■ GOAL OF THE EXERCISE ■
Report back every line in the data that includes the string "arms".

■ DATA PROVIDED ■
§ §

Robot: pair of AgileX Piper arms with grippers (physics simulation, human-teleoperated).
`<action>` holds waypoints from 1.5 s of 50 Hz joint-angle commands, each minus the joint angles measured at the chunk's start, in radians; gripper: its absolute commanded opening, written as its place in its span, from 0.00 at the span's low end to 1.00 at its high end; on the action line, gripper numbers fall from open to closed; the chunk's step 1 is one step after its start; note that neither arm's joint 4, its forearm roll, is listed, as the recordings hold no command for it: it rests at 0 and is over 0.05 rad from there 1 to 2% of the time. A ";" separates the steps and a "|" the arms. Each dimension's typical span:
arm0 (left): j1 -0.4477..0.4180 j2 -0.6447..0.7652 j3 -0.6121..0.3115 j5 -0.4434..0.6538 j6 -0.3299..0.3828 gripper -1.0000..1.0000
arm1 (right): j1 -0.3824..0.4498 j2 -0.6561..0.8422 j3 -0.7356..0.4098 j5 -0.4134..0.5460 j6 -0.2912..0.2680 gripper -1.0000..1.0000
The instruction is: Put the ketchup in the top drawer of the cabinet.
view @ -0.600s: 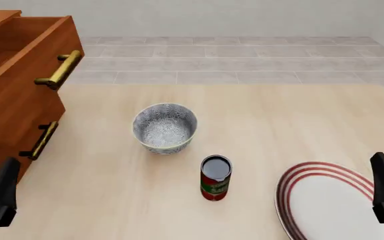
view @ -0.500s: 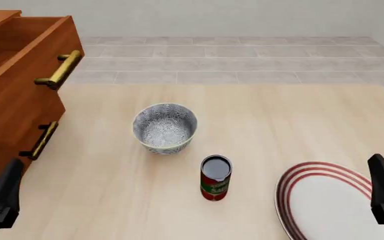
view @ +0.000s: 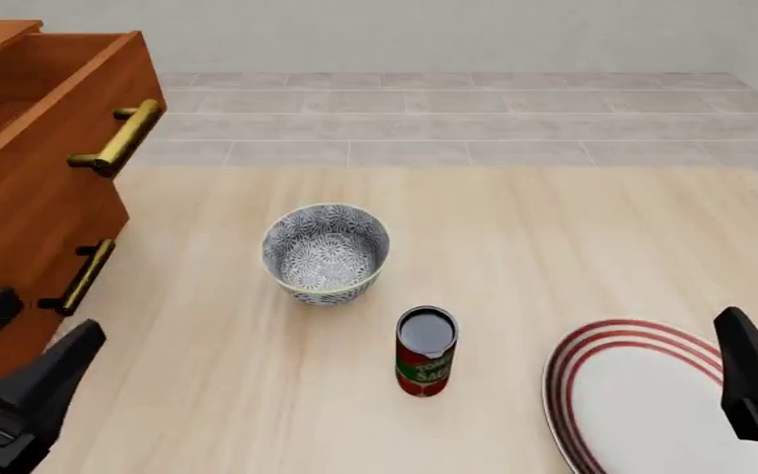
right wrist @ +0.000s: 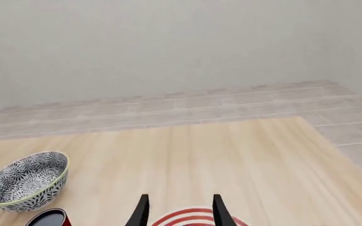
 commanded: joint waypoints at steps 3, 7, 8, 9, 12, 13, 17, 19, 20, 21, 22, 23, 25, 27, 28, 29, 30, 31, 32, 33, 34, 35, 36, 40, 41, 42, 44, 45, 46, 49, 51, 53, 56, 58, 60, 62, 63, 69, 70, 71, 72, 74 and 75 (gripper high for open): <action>-0.216 0.259 0.008 -0.151 0.011 1.00 | -0.001 -0.016 0.001 0.012 0.016 1.00; -0.227 0.355 0.033 -0.252 0.029 1.00 | -0.006 -0.034 0.001 0.022 0.013 1.00; -0.225 0.371 0.049 -0.285 0.073 1.00 | -0.006 -0.042 -0.001 0.028 0.011 1.00; -0.225 0.372 0.050 -0.287 0.073 1.00 | -0.006 -0.042 -0.001 0.028 0.011 1.00; -0.256 0.470 0.060 -0.374 0.058 1.00 | -0.006 -0.055 -0.002 0.038 -0.004 1.00; -0.264 0.490 0.062 -0.397 0.069 1.00 | -0.005 -0.057 -0.002 0.037 -0.001 1.00; -0.319 0.637 0.037 -0.503 0.053 1.00 | 0.006 -0.061 -0.003 0.038 -0.011 1.00; -0.327 0.665 0.031 -0.521 0.046 1.00 | 0.006 -0.061 -0.003 0.037 -0.010 1.00; -0.320 0.721 0.028 -0.572 0.077 1.00 | 0.007 -0.062 -0.001 0.035 -0.009 1.00; -0.320 0.724 0.028 -0.575 0.077 1.00 | 0.007 -0.062 -0.001 0.035 -0.009 1.00; -0.322 0.762 0.034 -0.614 0.090 1.00 | 0.007 -0.062 -0.002 0.036 -0.008 1.00; -0.328 0.802 0.030 -0.641 0.086 1.00 | 0.006 -0.062 -0.001 0.035 -0.006 1.00; -0.355 0.869 0.022 -0.683 0.070 1.00 | 0.002 -0.062 -0.004 0.037 -0.001 1.00; -0.356 0.912 0.034 -0.737 0.088 1.00 | 0.002 -0.063 -0.004 0.036 0.002 1.00; -0.363 0.946 0.039 -0.769 0.087 1.00 | 0.003 -0.063 -0.003 0.036 0.003 1.00; -0.363 0.948 0.039 -0.772 0.087 1.00 | 0.003 -0.063 -0.003 0.036 0.003 1.00; -0.378 0.971 0.038 -0.789 0.077 1.00 | 0.003 -0.063 -0.003 0.034 0.002 1.00; -0.391 0.996 0.035 -0.803 0.067 1.00 | 0.004 -0.063 -0.001 0.033 0.001 1.00; -0.394 1.014 0.035 -0.816 0.060 1.00 | 0.007 -0.063 0.000 0.032 0.001 1.00; -0.400 1.026 0.035 -0.827 0.056 1.00 | 0.008 -0.063 0.000 0.032 0.002 1.00; -0.411 1.045 0.031 -0.838 0.053 1.00 | 0.006 -0.064 -0.002 0.033 0.005 1.00; -0.419 1.058 0.029 -0.847 0.049 1.00 | 0.005 -0.064 -0.002 0.033 0.009 1.00; -0.430 1.062 0.019 -0.838 0.042 1.00 | 0.006 -0.065 -0.003 0.034 0.009 1.00; -0.472 1.114 -0.007 -0.851 0.060 1.00 | 0.004 -0.065 -0.003 0.033 0.012 1.00; -0.472 1.115 -0.007 -0.852 0.060 1.00 | 0.004 -0.065 -0.003 0.033 0.012 1.00; -0.477 1.124 -0.011 -0.858 0.058 1.00 | 0.005 -0.065 -0.001 0.032 0.011 1.00; -0.485 1.144 -0.017 -0.876 0.063 1.00 | 0.004 -0.063 -0.002 0.032 0.011 1.00; -0.486 1.152 -0.020 -0.878 0.061 1.00 | 0.004 -0.063 -0.002 0.032 0.011 1.00; -0.492 1.166 -0.024 -0.889 0.063 1.00 | 0.001 -0.063 -0.002 0.030 0.010 1.00; -0.507 1.229 -0.048 -0.911 0.046 1.00 | 0.000 -0.061 -0.002 0.031 0.010 1.00; -0.523 1.269 -0.063 -0.932 0.046 1.00 | 0.002 -0.061 -0.002 0.032 0.012 1.00; -0.522 1.316 -0.079 -0.952 0.053 1.00 | 0.003 -0.062 -0.003 0.032 0.012 1.00; -0.526 1.360 -0.098 -0.970 0.058 1.00 | 0.003 -0.061 -0.001 0.030 0.013 1.00; -0.527 1.370 -0.106 -0.974 0.068 1.00 | 0.001 -0.061 -0.004 0.034 0.013 1.00; -0.519 1.388 -0.108 -0.994 0.098 1.00 | -0.002 -0.061 -0.003 0.031 0.012 1.00; -0.522 1.407 -0.120 -0.997 0.098 1.00 | -0.004 -0.061 -0.004 0.033 0.016 1.00; -0.525 1.423 -0.123 -1.008 0.107 1.00 | -0.011 -0.064 -0.004 0.034 0.014 1.00; -0.532 1.476 -0.152 -1.015 0.118 1.00 | -0.014 -0.063 -0.005 0.035 0.019 1.00; -0.535 1.481 -0.157 -1.011 0.111 1.00 | -0.014 -0.062 -0.003 0.033 0.019 1.00; -0.531 1.486 -0.167 -1.000 0.098 1.00 | -0.013 -0.062 -0.005 0.035 0.017 1.00; -0.522 1.514 -0.174 -1.019 0.108 1.00 | -0.008 -0.065 -0.006 0.035 0.002 1.00; -0.520 1.545 -0.185 -1.025 0.109 1.00 | -0.005 -0.065 -0.007 0.036 0.004 1.00; -0.521 1.557 -0.190 -1.028 0.111 1.00 | -0.003 -0.065 -0.007 0.036 0.005 1.00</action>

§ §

■ RESULT OF THE TASK ■
Robot: pair of AgileX Piper arms with grippers (physics simulation, human-teleoperated).
`<action>` holds waypoints from 1.5 s of 50 Hz joint-angle commands, each minus the joint angles measured at the chunk's start, in radians; gripper: its absolute commanded opening, written as its place in its span, from 0.00 at the span's low end to 1.00 at its high end; on the action line, gripper numbers fall from open to closed; the chunk's step 1 is one step after its start; note that neither arm's joint 4, its forearm roll, is listed, as the recordings hold no command for it: it rests at 0 and is over 0.05 rad from there 1 to 2% of the time. A ";" separates the steps and a "|" the arms. Each dimension's typical span:

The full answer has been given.